Private Mediterranean Fish Cooking Workshop with Irena

Seafood under pine trees beats most museum days. In Koper’s coastal zone, I love how this class digs into freshness checks and teaches a real seabass fillet you can repeat later, but it’s weather-dependent since the final feast is outdoors.

You’ll also like the truly hands-on flow: you start with a glass of local wine or chilled herb water, then cook your own Mediterranean dishes with all ingredients and cookware provided. It’s a private format, so you can shape the session around what you eat and what you want to get better at.

It’s priced at $199.55 per person for about 4 hours, and the value comes from more than a meal: you leave with recipes, technique, and the confidence to handle fish without second-guessing everything. Just remember, the sample menu includes raw fish preparations, so you should be comfortable learning those safety steps.

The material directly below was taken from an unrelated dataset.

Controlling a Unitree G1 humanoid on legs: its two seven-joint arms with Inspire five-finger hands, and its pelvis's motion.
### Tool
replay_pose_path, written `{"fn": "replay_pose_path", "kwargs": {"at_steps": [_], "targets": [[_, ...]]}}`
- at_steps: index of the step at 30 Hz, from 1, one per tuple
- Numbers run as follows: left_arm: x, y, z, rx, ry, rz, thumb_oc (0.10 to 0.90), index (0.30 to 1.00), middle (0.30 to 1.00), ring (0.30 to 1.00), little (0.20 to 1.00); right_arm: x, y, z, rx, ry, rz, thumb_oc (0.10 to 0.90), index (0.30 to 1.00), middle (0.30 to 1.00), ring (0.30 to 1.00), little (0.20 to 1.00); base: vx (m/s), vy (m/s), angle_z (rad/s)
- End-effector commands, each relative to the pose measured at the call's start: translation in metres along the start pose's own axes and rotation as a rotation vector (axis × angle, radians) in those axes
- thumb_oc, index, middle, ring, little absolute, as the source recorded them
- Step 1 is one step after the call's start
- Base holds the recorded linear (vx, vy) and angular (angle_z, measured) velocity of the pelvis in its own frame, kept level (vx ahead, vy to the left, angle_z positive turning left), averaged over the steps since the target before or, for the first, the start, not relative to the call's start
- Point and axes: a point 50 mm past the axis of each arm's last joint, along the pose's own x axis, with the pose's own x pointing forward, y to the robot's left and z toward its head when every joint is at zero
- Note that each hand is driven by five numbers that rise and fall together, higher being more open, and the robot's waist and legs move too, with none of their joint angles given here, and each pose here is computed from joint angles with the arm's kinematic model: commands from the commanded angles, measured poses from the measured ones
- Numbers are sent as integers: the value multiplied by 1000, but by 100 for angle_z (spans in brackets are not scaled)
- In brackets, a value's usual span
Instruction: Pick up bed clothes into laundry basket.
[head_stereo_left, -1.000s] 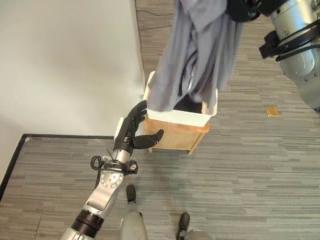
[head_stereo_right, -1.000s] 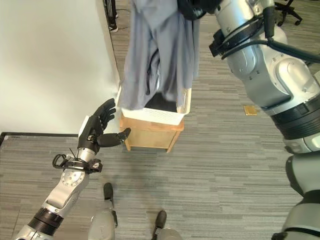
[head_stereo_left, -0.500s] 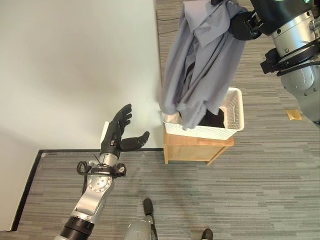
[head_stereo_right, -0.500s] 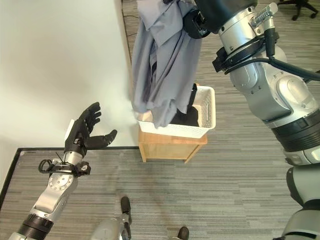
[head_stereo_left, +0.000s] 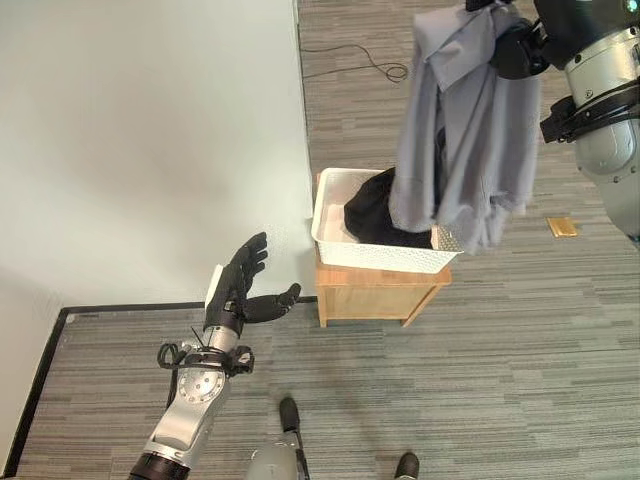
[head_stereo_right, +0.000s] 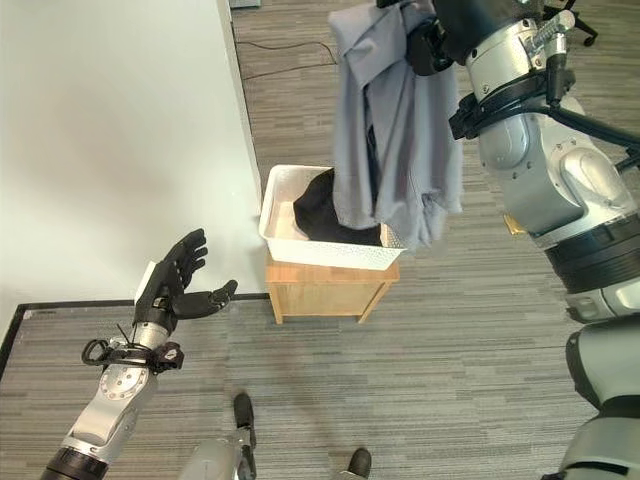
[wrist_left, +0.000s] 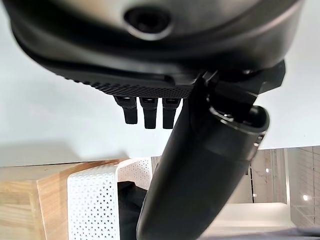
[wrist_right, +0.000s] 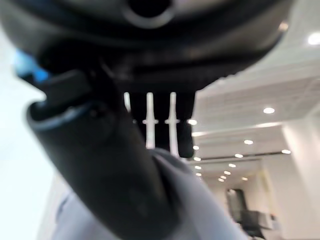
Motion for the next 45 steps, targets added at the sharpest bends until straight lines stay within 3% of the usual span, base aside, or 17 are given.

Key highlights you’ll feel right away

  • Private instruction with Irena at Fonda Fish Garden, not a crowded demo
  • Freshness, cleaning, and filleting skills focused on seabass
  • Raw fish handling taught safely, including sashimi-style prep
  • A full Mediterranean lineup, from fish soup to seabass ala Fonda
  • Salt-and-sea context during the day, with Piran and Secovlje Salina Nature Park stops
  • Final feast under pine trees with dessert to close the meal

Fonda Fish Garden and Irena’s fish-first way of teaching

Private Mediterranean Fish Cooking Workshop with Irena - Fonda Fish Garden and Irena’s fish-first way of teaching
This experience centers on Fonda Fish Garden in the Portorož–Piran stretch of Slovenia’s Adriatic coast. The setting matters. You get out of the classroom feeling and into a working, sea-focused atmosphere where the day is about food you can understand, not just food you consume.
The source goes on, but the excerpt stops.